I believe programs like CIT and others need to be lead by someone who deeply understands the need for the program and is passionate about it's intended purpose.
Hello Lt. Lyons. You are absolutely correct. The CIT philosophy begins at the top but it must be fostered among all ranks for effectiveness. CIT is actually my specialty. I have worked in the mental health field for close to 9 years and teach a POST certified course on behavior health crisis intervention. Our Chief is very supportive of this approach and recognizes the advantages of having our personnel being CIT trained. We take this approach very serious and emphasize to our patrol officers that the CIT approach works. They believe it because we believe it, translating into a widespread belief of safety. I am fortunate to work with a great group of professionals that demonstrate compassion and empathy for people experiencing mental health issues.

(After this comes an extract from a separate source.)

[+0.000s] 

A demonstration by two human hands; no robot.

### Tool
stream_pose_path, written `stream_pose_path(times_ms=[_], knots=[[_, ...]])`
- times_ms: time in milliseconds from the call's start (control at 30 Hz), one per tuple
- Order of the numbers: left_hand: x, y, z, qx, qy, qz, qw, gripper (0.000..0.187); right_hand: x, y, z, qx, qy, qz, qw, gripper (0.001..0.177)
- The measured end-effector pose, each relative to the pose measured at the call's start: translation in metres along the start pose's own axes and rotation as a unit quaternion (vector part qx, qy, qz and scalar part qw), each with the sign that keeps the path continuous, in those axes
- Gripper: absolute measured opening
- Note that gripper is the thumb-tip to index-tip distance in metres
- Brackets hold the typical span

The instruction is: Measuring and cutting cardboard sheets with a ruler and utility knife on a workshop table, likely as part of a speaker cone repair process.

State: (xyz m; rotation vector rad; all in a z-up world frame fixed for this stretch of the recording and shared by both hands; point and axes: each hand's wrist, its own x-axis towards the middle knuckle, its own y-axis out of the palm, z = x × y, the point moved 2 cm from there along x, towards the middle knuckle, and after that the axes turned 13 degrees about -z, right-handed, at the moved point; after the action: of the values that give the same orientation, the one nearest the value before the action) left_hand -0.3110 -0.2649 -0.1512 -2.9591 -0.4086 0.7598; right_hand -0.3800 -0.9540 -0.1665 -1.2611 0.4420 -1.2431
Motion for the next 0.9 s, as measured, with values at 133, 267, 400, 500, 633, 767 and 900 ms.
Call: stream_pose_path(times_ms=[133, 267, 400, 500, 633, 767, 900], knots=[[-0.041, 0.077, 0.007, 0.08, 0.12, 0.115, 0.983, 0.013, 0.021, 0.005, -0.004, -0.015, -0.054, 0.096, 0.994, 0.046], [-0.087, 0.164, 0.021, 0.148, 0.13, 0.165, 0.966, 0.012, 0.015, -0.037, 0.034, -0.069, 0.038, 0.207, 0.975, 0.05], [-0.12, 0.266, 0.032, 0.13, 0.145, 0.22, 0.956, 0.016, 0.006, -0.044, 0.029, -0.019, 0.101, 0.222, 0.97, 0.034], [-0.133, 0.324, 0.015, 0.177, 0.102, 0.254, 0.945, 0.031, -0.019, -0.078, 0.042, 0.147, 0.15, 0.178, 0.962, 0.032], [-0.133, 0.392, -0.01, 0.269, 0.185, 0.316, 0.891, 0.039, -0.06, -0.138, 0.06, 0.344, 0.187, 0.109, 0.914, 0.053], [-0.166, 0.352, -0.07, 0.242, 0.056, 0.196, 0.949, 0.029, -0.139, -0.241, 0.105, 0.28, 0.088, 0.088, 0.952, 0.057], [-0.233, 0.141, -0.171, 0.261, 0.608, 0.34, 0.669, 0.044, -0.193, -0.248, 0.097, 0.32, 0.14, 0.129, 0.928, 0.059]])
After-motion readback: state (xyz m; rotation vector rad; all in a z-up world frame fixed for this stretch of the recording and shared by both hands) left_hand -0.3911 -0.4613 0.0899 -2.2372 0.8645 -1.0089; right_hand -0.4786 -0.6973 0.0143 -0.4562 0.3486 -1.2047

I think part of the issues with failed programs is due to individuals being forced into the program as opposed to volunteers. Also, the programs that are an extra assignment for officers who already have secondary and on top of an already busy primary assignment leads to the program losing steam. It would definitely need to start with the right leader and support to open and sustain the program.
Great point! We were able to find a person passionate enough at our agency to get it started. The program as taken off and had an extremely positive impact on our community and deputies.
Nathan, I agree. This has to be a program that an officer wants to be a part of. If they are forced into it the program will fail.
I agree, it is a job for motivated individuals with an inclination for the work. Assigning someone who isn’t fully committed would lead to failure. The agency command would have to fully back this program as well. It should not be a “topic of the month” approach…
I agree with not assigning an officer to the CIT but to have a officer volunteer for the position is better. Someone who expressed interest in this topic would be a better fit for implementing a program.
I am pleased to say that my agency sent myself and one other employee to a training hosted by "Force Science" in Orlando, FL in 2018. Since returning from the course we have implemented the training we received in our in-service training as well as our FTO program.
I do remember that there was a team put in place and I always wondered why it was not active. New Orleans, La. has an amazing CIT.
After reviewing this module Mr. Brown maybe you can present a slide with this information so that your team can start implementing training or sending your people to training on this matter. As a person that is CIT trained this is a huge tool that is added to everything else on our belt. Sometimes communicating with them the right way eliminates us from having to use any other intermediate tools.
It was interesting to hear the percentages of the mentally ill that were homeless (46%). Since my city has a large homeless population a CIT team may help with the crimes being committed in those areas that are populated by the homeless.
My agency is part of a Crisis Intervention Team and I can say that the way officers handle a crisis with a person of mental illness has improved drastically.
I agree, my agency has a CIT and it has improved the way employees handle and interact with persons with mental illness. Enhanced training has also helped with this.
Monte, this percentage mirrors itself within our jail systems. There is a great need for CIT and other diversion programs. The mentally ill commit many of their offenses due to the symptoms of mental health and there are few accessible resources to address this reality. IIt is an issue once they get to the jail, as we cannot force medications and we do not have to programing needed to help these folks.
I attended CIT training in 2013. I was an amazing class that shows you basic active listening skills and simple ways to deal with people with mental illness. After completing the course, it was much easier to identify someone with mental illness. It has greatly helped me throughout my career.